I had this conversation with a cousin of mine (we're really close, since we live together in a foreign country and I don't know anybody else but him, no family, no friends) and I got really upset.
It turns out I used to work at a shop where I was brutally bullied, so bad that I got sick and wound up at a mental health hospital. They'd make fun of me, they spread false rumors, they insulted me and so on. My cousin was there every time I needed help, he visited me at the hospital, etc. I even lived with him until I found a place to stay on my own. I feel like I've been a burden for him for a while, so now I feel he doesn't give a damn about me after all of that.

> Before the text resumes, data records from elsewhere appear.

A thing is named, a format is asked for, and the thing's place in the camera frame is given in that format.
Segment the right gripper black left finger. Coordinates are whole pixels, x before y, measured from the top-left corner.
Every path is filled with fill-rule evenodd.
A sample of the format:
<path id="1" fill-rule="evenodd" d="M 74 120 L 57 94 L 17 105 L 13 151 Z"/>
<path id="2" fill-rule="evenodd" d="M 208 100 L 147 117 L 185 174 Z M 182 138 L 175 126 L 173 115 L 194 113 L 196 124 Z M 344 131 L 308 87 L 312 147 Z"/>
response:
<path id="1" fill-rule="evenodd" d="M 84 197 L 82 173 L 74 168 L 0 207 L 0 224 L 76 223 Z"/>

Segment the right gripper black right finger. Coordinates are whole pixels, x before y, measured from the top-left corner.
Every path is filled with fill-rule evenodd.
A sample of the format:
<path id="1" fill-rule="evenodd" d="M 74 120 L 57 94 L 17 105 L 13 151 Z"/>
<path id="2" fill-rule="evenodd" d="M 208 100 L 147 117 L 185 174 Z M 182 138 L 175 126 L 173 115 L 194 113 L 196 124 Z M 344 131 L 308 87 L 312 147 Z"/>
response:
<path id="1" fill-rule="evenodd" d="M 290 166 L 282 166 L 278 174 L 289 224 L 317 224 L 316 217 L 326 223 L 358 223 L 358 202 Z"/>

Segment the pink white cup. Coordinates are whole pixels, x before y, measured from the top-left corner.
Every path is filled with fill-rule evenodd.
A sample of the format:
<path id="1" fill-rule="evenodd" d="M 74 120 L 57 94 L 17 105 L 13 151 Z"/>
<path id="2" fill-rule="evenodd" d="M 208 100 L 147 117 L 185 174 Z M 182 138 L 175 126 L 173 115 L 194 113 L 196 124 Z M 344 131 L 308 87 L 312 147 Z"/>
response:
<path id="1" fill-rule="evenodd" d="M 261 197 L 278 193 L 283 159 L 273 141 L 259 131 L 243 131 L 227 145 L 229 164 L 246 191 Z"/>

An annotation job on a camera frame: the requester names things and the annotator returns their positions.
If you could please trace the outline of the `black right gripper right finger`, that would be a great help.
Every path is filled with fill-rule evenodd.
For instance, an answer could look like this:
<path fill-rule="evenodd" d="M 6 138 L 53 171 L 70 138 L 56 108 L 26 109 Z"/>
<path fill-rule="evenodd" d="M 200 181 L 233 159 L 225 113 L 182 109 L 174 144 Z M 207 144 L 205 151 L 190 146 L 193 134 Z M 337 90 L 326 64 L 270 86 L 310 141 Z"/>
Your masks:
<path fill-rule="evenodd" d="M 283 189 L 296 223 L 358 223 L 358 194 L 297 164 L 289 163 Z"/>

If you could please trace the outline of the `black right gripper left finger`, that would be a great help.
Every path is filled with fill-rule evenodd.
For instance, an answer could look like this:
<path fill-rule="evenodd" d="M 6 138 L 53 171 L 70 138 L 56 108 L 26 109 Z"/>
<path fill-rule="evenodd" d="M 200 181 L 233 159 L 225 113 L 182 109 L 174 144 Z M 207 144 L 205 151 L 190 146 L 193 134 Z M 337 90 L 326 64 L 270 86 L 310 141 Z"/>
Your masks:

Now to the point: we were talking just yesterday and he told me he wants to do some shopping at the store where I was being bullied, so I felt utterly offended and I tlold him, he can forget about me if he does. That'd be a hard decision, since he is the only person I know in town for the time being, so that'd put me in a tight spot. He told methose were just my experiences and not his' and that I'm still resentful and should get over it.
Now, being so many stores in town, shouldn't I feel betrayed if he decides to go there? Where my enemies work? After becoming mentally ill because of bullying? Or am I just overreacting.
I'd be thankful if you could help me see the situation from a neutral standpoint. Like I said, it'd be tough being in no terms with the only guy I know in town, but I feel he's betraying me and doesn't care about me anymore after I've been a burden in his life.